What this task involves = Below are the records; give the number of their lines that contain the word "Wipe" and nothing more.

(Data items)
BEGIN

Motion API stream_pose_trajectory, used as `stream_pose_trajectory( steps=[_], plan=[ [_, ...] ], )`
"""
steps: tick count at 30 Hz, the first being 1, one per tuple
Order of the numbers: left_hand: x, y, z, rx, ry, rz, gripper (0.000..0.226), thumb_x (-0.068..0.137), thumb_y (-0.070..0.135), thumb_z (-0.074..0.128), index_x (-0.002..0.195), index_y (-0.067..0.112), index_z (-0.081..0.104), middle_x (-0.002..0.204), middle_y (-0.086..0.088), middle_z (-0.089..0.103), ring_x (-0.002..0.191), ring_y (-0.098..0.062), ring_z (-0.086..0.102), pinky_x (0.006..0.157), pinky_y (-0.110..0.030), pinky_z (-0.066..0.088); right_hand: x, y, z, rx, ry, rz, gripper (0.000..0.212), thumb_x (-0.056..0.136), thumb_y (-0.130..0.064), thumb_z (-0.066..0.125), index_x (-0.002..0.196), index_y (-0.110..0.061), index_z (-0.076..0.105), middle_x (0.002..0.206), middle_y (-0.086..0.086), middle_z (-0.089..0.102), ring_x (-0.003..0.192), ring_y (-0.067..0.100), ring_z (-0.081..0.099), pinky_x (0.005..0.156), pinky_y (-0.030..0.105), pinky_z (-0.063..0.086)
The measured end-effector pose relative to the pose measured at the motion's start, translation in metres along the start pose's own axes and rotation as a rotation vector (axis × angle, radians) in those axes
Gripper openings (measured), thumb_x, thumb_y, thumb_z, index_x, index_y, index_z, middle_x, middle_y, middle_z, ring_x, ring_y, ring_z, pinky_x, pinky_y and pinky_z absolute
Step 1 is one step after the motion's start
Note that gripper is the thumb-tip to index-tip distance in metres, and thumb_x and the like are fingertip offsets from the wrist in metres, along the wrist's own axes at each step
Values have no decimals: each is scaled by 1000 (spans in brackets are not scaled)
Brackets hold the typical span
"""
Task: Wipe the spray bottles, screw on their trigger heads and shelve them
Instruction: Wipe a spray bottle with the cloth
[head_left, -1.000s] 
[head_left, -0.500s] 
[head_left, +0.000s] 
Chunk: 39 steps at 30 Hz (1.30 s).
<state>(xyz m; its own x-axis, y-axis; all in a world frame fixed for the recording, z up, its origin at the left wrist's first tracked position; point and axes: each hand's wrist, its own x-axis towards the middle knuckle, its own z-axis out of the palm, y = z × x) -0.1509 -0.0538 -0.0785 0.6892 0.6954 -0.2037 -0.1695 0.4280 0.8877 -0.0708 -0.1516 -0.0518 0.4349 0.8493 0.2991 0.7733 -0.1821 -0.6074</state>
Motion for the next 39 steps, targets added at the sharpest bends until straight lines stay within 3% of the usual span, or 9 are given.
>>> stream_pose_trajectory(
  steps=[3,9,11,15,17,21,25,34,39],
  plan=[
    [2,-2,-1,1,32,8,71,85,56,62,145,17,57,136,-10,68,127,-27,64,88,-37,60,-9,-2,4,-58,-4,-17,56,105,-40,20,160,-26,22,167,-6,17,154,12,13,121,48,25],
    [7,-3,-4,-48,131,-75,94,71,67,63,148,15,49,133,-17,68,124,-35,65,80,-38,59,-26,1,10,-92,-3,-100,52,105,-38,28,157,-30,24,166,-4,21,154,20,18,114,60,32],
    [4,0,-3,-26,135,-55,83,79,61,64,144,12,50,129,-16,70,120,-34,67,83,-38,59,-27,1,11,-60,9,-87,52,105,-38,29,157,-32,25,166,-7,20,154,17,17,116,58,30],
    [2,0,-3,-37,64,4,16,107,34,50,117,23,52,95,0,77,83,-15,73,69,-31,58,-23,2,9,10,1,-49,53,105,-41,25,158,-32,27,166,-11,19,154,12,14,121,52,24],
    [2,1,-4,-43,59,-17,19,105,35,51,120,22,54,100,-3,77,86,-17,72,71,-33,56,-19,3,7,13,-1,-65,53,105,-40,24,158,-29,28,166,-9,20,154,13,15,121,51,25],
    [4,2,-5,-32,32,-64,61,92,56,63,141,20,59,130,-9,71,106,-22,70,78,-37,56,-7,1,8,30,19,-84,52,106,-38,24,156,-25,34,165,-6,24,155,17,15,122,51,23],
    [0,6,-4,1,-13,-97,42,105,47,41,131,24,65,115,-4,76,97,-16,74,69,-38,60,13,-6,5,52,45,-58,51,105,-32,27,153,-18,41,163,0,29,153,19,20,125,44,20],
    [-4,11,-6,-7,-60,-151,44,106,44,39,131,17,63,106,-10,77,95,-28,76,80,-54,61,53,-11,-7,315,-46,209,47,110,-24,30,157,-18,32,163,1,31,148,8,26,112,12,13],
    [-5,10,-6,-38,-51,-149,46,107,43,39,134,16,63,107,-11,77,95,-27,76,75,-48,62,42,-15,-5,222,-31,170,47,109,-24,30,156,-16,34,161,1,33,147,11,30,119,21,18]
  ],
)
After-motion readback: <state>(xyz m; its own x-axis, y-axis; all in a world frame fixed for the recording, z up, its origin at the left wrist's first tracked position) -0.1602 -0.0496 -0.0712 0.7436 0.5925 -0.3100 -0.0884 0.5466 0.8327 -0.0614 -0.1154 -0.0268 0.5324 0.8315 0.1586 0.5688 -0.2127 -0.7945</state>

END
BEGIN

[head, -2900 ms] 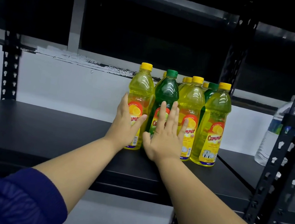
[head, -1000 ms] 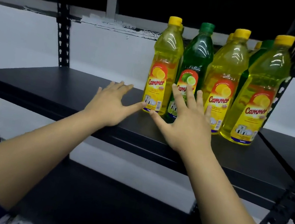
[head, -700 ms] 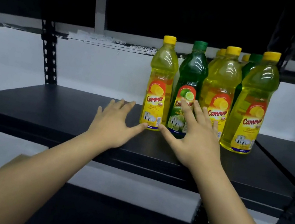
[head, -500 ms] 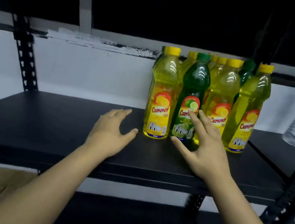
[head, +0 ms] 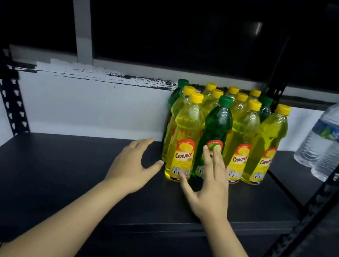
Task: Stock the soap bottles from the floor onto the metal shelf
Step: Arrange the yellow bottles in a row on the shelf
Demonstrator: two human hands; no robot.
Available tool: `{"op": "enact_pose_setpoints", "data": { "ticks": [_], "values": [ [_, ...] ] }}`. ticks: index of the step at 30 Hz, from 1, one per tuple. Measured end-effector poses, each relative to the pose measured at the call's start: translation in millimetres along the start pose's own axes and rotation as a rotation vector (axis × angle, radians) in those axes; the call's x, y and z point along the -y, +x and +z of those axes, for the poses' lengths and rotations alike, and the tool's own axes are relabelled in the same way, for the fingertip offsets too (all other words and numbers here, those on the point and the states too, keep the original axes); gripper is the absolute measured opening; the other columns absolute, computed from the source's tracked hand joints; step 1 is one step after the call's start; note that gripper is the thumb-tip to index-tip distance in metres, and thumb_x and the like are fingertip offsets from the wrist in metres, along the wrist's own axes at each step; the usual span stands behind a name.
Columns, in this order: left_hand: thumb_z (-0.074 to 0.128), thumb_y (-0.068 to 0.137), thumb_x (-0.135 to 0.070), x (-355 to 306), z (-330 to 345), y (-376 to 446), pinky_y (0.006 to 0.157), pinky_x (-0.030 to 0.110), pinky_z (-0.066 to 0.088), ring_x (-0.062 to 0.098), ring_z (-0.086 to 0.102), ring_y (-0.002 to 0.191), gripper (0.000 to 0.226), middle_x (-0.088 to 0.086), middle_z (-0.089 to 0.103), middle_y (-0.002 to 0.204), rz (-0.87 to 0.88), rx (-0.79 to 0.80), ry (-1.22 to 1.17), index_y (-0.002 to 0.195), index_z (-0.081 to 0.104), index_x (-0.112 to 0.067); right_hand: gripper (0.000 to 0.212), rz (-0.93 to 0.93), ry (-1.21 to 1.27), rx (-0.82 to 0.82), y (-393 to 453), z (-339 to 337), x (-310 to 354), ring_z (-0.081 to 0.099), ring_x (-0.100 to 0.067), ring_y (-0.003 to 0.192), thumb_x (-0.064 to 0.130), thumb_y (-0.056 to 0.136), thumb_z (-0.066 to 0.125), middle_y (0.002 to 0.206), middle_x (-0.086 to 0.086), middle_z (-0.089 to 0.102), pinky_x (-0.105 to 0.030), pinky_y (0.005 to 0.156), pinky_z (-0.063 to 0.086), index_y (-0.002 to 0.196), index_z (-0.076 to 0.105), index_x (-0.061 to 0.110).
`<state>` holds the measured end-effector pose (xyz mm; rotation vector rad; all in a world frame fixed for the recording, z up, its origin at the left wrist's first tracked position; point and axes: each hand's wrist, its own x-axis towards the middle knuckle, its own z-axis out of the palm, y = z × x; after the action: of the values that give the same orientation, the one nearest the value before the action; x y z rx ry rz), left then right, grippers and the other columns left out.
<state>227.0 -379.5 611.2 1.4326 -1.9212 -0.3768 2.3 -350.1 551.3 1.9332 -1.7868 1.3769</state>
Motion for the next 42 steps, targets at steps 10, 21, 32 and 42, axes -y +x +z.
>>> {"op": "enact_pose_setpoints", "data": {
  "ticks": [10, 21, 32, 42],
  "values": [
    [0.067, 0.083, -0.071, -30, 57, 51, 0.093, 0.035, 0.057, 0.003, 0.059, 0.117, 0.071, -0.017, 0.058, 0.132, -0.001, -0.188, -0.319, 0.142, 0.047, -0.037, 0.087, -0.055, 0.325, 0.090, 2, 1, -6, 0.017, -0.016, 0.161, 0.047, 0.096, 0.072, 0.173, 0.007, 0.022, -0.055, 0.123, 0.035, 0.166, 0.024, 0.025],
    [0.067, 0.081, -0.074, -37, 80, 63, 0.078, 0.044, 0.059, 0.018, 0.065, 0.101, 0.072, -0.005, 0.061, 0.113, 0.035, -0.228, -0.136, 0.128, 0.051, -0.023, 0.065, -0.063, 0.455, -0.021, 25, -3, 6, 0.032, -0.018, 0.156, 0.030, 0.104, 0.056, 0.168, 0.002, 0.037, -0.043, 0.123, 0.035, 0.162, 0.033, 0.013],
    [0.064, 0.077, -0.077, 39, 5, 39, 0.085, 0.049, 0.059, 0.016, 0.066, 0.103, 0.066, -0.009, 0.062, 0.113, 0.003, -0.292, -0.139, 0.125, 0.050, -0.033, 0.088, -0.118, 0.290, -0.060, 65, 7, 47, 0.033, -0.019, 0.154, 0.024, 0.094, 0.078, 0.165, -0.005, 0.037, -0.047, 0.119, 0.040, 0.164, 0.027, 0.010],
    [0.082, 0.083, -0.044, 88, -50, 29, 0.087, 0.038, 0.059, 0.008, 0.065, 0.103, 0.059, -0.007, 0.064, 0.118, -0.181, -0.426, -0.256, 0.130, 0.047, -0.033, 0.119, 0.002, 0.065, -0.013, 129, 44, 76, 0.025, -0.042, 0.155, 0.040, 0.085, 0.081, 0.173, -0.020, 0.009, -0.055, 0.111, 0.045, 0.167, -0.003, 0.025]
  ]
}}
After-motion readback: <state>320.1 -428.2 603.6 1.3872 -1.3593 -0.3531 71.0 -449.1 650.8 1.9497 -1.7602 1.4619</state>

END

Written answer = 2